(Dataset items)
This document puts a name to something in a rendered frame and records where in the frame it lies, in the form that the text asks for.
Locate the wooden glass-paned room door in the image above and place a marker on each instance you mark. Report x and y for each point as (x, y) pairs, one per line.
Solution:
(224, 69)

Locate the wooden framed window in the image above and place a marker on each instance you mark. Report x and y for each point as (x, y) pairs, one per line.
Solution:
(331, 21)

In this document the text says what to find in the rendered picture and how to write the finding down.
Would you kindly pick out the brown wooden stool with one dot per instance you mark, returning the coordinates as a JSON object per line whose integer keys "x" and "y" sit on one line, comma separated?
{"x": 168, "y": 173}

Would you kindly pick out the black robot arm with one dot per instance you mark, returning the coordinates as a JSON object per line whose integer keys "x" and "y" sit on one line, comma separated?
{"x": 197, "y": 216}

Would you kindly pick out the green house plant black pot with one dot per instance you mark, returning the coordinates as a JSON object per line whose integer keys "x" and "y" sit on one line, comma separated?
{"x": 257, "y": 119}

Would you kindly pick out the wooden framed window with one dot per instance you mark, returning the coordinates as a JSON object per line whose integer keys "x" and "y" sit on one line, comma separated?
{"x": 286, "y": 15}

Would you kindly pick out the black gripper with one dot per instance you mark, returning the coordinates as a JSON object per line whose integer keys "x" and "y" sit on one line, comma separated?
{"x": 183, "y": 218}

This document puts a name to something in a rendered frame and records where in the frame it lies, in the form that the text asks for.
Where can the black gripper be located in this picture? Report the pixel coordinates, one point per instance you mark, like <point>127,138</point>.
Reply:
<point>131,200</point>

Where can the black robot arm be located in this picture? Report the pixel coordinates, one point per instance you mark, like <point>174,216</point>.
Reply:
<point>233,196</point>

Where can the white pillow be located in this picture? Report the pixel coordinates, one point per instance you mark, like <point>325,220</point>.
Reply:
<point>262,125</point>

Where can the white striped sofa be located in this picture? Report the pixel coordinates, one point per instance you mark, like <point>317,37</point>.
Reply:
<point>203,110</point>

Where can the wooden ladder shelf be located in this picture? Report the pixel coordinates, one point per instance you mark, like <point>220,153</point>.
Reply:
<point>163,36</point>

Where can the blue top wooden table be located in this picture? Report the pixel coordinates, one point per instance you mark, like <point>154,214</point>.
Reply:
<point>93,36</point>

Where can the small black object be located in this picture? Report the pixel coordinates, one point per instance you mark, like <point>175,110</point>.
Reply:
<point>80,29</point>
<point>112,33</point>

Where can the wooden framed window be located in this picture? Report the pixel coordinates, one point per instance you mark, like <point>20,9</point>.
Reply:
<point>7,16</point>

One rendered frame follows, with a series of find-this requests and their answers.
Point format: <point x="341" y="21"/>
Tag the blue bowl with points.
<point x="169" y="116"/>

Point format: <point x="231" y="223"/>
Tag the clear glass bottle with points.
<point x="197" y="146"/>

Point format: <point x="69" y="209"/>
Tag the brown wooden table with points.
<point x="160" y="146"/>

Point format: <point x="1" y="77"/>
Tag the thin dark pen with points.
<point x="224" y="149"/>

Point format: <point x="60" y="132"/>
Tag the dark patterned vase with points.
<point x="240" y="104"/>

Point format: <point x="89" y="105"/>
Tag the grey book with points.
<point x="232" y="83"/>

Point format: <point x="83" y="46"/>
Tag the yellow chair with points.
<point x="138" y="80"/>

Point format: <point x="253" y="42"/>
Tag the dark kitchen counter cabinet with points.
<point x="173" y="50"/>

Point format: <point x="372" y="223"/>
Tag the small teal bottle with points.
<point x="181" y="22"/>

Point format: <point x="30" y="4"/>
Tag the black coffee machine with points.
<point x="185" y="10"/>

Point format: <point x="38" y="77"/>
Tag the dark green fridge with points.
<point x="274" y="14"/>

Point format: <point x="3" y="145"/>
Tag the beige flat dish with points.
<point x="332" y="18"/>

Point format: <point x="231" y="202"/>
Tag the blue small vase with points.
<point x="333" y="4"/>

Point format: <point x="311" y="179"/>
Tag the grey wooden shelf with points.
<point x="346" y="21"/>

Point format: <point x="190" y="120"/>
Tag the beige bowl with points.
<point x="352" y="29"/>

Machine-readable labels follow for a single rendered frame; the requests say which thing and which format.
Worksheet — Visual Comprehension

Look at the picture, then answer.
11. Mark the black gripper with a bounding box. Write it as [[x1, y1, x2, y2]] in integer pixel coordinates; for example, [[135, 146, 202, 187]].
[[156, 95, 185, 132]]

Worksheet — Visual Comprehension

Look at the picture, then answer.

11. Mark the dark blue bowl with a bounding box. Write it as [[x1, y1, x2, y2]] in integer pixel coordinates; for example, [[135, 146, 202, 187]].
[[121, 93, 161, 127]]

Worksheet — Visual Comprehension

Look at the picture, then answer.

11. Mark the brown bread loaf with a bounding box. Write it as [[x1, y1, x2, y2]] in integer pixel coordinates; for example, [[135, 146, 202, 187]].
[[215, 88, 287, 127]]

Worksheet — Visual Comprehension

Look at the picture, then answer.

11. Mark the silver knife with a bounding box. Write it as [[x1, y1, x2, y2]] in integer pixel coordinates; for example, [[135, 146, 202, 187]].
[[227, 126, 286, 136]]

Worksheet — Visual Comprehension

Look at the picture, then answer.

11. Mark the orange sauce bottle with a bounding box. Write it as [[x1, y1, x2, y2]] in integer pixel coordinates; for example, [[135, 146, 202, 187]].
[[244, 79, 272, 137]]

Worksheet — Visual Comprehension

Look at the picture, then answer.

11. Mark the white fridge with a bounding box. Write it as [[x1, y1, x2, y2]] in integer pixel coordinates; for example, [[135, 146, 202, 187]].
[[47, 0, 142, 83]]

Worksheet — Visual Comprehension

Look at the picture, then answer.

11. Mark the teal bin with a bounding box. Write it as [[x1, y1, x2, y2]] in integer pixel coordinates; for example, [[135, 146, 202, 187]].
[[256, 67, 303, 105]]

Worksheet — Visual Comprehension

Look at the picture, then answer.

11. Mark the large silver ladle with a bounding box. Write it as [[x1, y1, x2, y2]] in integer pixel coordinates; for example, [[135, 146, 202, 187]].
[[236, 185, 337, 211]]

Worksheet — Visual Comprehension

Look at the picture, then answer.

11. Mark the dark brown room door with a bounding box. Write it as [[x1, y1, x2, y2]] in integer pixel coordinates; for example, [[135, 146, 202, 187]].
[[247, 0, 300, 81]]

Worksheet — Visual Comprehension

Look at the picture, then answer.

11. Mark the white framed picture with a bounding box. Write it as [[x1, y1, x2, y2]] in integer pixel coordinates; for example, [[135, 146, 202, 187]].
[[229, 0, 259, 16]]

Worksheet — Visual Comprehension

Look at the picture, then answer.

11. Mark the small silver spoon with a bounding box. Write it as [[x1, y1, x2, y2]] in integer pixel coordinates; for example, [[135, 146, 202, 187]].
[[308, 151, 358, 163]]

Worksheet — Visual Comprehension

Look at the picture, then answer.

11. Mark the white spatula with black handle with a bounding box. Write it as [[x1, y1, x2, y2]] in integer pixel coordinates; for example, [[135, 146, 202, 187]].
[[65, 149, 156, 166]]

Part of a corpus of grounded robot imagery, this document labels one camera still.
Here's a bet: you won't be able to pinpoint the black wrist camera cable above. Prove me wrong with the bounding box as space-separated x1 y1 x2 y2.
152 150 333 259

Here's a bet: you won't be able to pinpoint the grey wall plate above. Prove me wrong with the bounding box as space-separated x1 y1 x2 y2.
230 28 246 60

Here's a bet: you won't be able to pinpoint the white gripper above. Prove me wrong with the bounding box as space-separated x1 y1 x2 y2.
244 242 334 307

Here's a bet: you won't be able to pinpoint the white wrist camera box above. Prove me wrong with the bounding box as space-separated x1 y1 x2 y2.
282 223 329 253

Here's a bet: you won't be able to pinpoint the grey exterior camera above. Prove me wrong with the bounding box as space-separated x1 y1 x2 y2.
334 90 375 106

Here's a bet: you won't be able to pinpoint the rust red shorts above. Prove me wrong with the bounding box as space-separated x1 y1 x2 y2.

#### WORK INSTRUCTION:
Find every line in the entries that includes the word "marker", then state how many there are and nothing else.

#### COMPLETED TASK:
2